→ Exercise details:
Search the listing below for the word "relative" and copy each line where it appears.

→ Dataset records:
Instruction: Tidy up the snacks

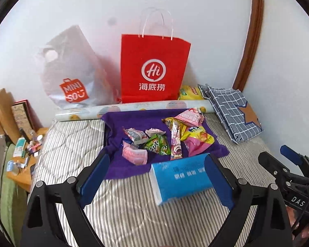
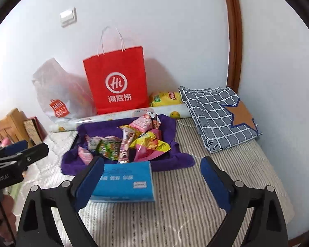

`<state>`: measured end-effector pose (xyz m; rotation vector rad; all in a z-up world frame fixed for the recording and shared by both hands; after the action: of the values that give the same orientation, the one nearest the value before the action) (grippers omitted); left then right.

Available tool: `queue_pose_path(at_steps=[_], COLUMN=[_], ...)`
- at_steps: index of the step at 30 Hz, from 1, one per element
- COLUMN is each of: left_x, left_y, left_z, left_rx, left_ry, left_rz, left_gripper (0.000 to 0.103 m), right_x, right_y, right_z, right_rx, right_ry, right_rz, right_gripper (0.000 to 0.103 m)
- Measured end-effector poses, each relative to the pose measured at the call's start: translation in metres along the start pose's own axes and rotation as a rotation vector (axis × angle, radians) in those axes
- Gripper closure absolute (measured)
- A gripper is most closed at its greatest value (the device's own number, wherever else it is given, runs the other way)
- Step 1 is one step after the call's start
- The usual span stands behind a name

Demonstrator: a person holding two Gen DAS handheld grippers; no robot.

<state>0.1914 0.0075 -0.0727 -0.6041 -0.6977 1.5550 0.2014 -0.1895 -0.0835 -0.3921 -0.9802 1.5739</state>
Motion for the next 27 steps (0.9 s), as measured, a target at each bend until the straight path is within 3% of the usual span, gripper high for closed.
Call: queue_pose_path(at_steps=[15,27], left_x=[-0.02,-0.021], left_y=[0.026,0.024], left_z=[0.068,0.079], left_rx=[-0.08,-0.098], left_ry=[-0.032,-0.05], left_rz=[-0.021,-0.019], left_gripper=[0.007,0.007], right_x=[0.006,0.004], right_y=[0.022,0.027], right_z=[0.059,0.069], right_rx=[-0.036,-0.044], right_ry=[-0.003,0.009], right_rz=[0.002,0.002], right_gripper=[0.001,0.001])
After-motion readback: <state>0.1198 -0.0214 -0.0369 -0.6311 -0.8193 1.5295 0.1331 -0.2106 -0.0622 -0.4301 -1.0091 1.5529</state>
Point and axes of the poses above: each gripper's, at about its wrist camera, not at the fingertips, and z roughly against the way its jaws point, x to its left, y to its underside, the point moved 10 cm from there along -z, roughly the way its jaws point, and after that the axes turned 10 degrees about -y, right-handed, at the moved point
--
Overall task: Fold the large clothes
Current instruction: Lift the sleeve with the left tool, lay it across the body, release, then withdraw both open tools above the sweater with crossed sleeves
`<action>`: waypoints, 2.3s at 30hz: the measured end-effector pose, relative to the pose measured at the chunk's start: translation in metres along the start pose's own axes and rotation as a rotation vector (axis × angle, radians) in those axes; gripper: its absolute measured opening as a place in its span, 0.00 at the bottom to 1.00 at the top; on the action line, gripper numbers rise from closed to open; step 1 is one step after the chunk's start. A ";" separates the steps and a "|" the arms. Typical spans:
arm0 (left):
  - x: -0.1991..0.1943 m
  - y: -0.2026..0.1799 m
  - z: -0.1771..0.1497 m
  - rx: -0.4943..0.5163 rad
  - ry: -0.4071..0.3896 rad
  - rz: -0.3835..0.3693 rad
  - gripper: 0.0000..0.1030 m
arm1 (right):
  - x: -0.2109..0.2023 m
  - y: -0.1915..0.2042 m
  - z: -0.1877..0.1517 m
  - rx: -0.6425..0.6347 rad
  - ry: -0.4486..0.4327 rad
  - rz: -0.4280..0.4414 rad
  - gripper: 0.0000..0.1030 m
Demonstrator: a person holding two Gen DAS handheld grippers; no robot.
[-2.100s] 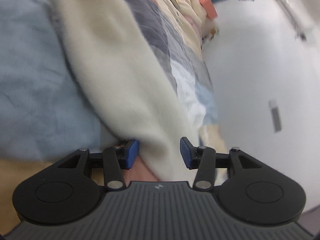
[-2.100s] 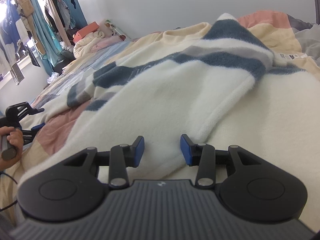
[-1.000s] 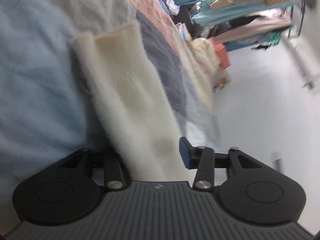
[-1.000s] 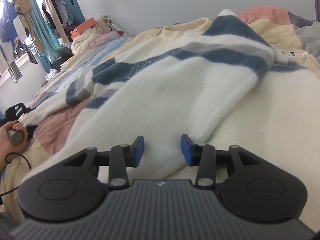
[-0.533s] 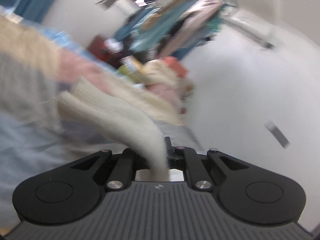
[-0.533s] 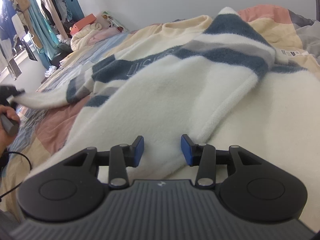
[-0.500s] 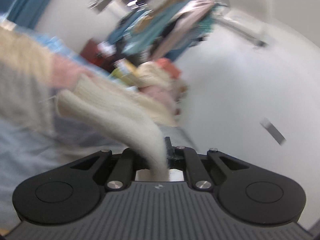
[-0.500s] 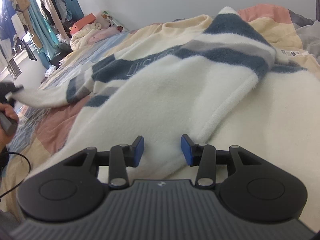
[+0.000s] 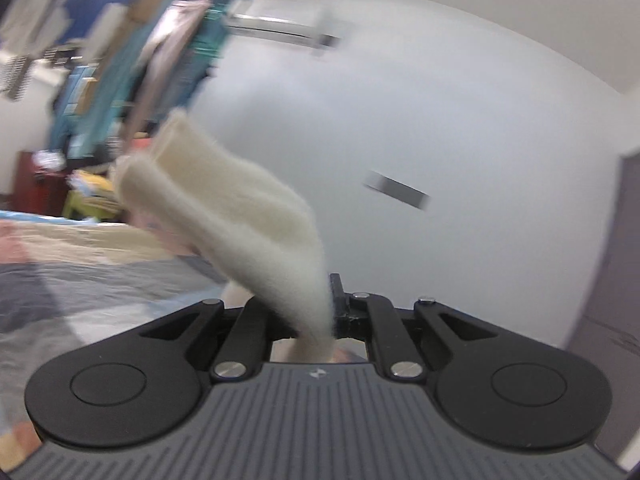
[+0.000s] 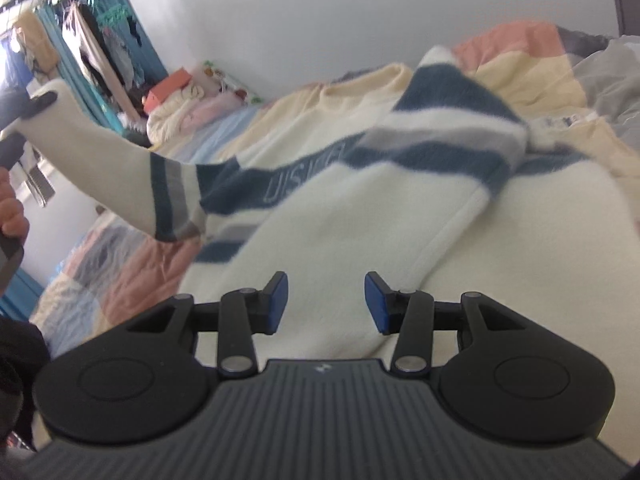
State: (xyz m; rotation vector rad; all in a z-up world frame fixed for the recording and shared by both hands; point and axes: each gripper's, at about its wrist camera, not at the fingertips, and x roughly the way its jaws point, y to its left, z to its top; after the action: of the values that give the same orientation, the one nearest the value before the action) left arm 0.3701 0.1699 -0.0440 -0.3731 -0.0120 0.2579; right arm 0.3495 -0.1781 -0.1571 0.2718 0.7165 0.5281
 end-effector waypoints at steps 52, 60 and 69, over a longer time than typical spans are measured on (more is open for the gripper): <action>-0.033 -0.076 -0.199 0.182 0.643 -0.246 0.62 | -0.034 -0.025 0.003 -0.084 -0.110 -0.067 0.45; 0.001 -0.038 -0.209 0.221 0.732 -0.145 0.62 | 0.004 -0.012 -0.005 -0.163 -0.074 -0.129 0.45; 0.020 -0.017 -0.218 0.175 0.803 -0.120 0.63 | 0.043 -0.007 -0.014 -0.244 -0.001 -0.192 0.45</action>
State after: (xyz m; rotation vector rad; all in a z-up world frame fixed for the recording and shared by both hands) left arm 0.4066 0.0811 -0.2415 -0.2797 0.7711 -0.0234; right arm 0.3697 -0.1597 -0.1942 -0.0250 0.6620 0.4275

→ Solution:
- Measured end-effector poses, each relative to the pose measured at the call's start: translation in metres along the start pose's own axes and rotation as a rotation vector (axis × angle, radians) in those axes
`<action>`: waypoints, 2.3s at 30hz: the measured end-effector pose, relative to the pose measured at the chunk's start: translation in metres along the start pose's own axes and rotation as a rotation vector (axis × angle, radians) in those axes; gripper: its absolute measured opening as a place in its span, 0.00 at the bottom to 1.00 at the top; on the action line, gripper numbers rise from closed to open; step 1 is one step after the chunk's start. A ";" separates the steps and a "|" the arms. Typical spans:

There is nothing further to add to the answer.